YOUR GOAL: Below are the entries to work from; restate word for word the portion that opens with the line containing "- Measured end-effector" and closes with the line containing "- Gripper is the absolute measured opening", keeping both.

• • • •

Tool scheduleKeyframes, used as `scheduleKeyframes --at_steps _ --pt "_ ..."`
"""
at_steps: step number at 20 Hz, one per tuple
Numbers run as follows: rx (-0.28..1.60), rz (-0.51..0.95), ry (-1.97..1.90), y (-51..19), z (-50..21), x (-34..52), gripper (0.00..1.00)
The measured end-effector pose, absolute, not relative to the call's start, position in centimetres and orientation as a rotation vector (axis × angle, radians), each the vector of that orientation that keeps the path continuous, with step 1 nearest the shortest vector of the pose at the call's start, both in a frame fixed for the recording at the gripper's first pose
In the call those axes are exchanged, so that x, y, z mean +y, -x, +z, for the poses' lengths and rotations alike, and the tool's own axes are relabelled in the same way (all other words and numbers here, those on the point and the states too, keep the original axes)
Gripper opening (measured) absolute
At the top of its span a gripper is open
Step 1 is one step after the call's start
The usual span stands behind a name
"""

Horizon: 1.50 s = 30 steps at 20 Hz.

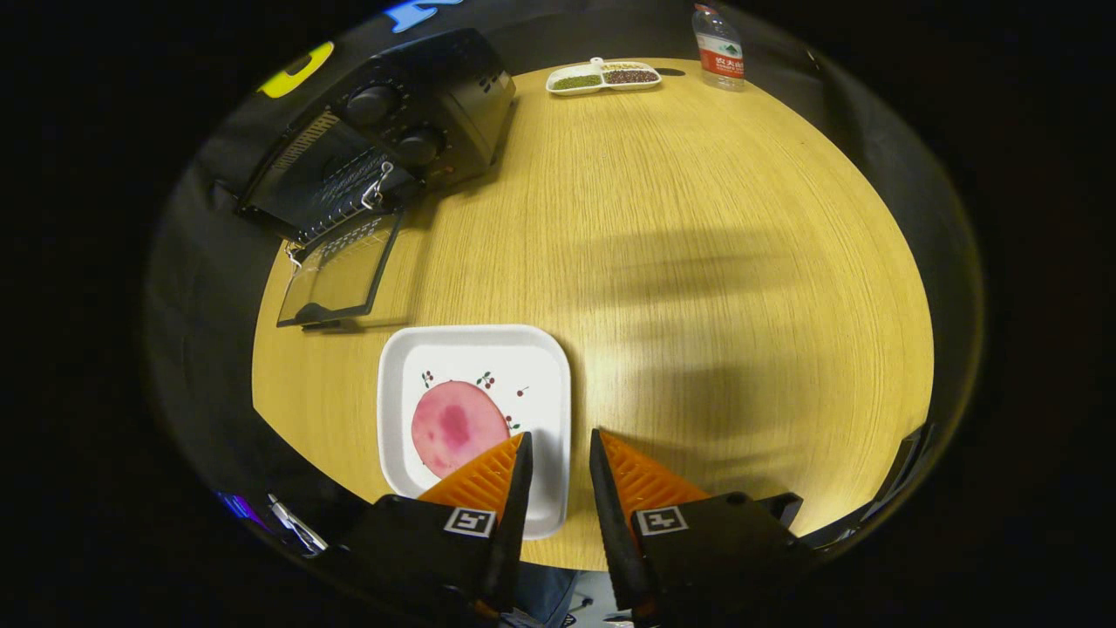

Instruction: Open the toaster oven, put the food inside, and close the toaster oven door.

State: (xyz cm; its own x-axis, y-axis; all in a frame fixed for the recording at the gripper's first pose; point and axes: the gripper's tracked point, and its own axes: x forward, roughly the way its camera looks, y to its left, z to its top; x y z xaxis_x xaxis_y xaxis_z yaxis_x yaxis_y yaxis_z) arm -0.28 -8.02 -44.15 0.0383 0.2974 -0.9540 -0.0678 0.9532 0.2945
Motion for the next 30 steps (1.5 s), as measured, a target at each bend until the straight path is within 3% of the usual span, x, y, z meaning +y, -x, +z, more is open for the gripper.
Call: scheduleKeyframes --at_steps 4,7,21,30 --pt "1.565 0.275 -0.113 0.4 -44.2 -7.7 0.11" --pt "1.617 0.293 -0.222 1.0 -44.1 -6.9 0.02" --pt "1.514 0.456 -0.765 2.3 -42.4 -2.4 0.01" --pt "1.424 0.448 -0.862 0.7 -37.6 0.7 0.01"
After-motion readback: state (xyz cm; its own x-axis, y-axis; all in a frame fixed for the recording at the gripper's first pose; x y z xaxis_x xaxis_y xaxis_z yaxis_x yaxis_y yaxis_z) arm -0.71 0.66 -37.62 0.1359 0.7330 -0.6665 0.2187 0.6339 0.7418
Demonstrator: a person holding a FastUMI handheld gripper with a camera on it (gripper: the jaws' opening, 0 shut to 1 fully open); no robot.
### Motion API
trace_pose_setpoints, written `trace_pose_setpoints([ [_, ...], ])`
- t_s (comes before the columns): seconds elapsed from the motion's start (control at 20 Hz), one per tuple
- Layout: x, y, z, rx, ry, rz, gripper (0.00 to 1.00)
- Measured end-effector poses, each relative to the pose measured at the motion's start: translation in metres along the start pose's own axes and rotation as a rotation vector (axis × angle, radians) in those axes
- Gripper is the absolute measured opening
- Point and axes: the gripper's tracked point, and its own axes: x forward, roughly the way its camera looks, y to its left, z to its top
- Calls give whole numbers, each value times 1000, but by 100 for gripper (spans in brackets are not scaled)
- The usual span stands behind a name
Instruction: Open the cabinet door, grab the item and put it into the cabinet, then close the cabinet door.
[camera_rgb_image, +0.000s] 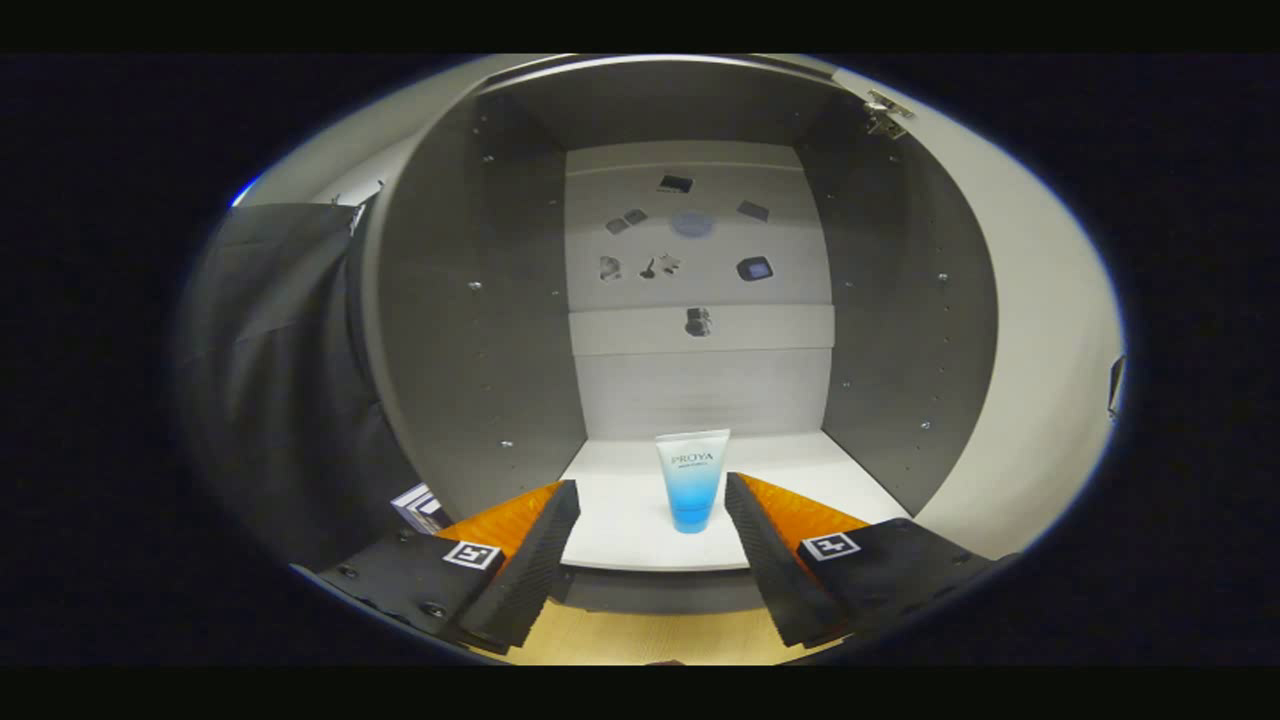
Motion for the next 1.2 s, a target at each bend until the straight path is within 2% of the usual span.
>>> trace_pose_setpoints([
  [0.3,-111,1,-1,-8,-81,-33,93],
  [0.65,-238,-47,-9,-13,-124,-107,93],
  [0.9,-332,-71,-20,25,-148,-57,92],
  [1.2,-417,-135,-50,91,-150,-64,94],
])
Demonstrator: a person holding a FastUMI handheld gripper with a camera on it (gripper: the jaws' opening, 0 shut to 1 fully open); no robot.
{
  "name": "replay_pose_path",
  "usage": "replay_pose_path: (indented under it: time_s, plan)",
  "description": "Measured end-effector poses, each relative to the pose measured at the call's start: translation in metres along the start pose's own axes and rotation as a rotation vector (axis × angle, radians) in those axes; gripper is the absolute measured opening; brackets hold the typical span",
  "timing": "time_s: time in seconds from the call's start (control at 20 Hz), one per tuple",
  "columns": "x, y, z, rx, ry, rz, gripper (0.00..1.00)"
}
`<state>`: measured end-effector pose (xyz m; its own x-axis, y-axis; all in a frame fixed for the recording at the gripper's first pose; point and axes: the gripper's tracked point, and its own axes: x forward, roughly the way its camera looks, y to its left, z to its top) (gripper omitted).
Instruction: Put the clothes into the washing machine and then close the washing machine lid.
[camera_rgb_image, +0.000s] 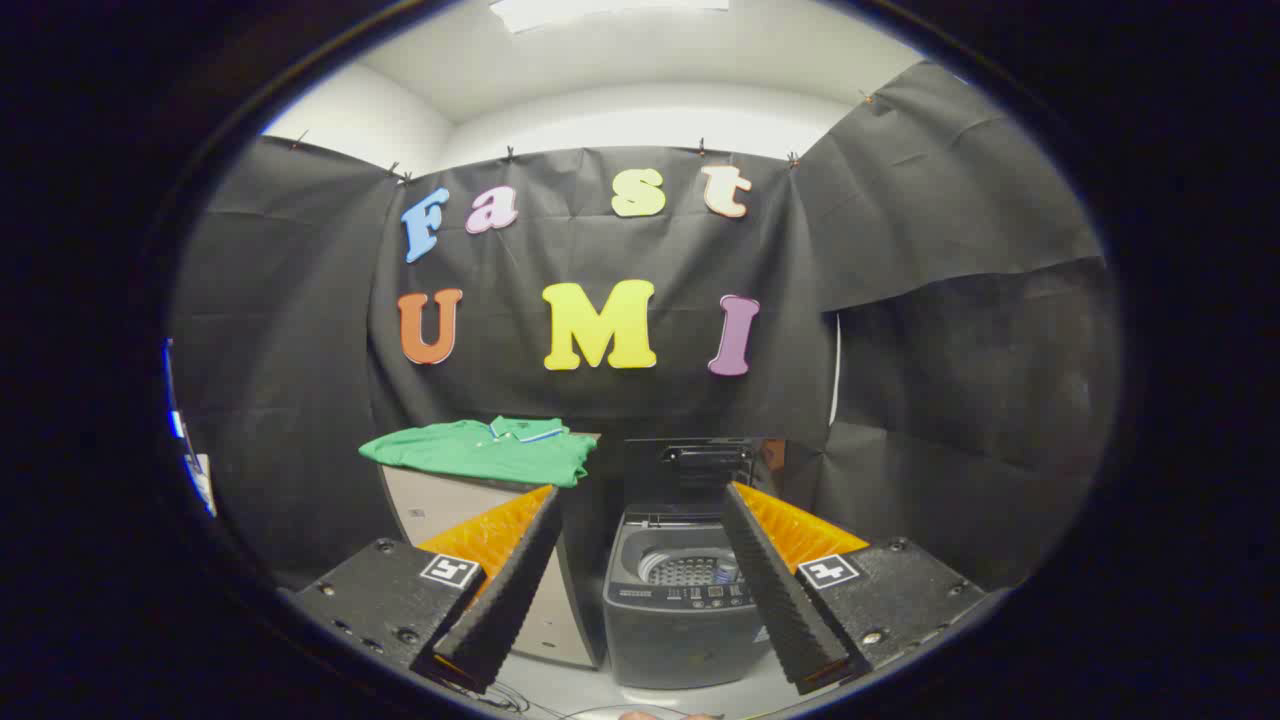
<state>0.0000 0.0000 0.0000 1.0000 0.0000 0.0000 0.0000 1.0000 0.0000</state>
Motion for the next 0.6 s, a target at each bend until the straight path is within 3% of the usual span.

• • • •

ANSWER TO THIS TASK:
- Measured end-effector poses, each relative to the pose measured at the motion's start: translation in metres along the start pose's own axes and rotation as a rotation vector (axis × angle, radians) in those axes
- Gripper is the absolute measured opening

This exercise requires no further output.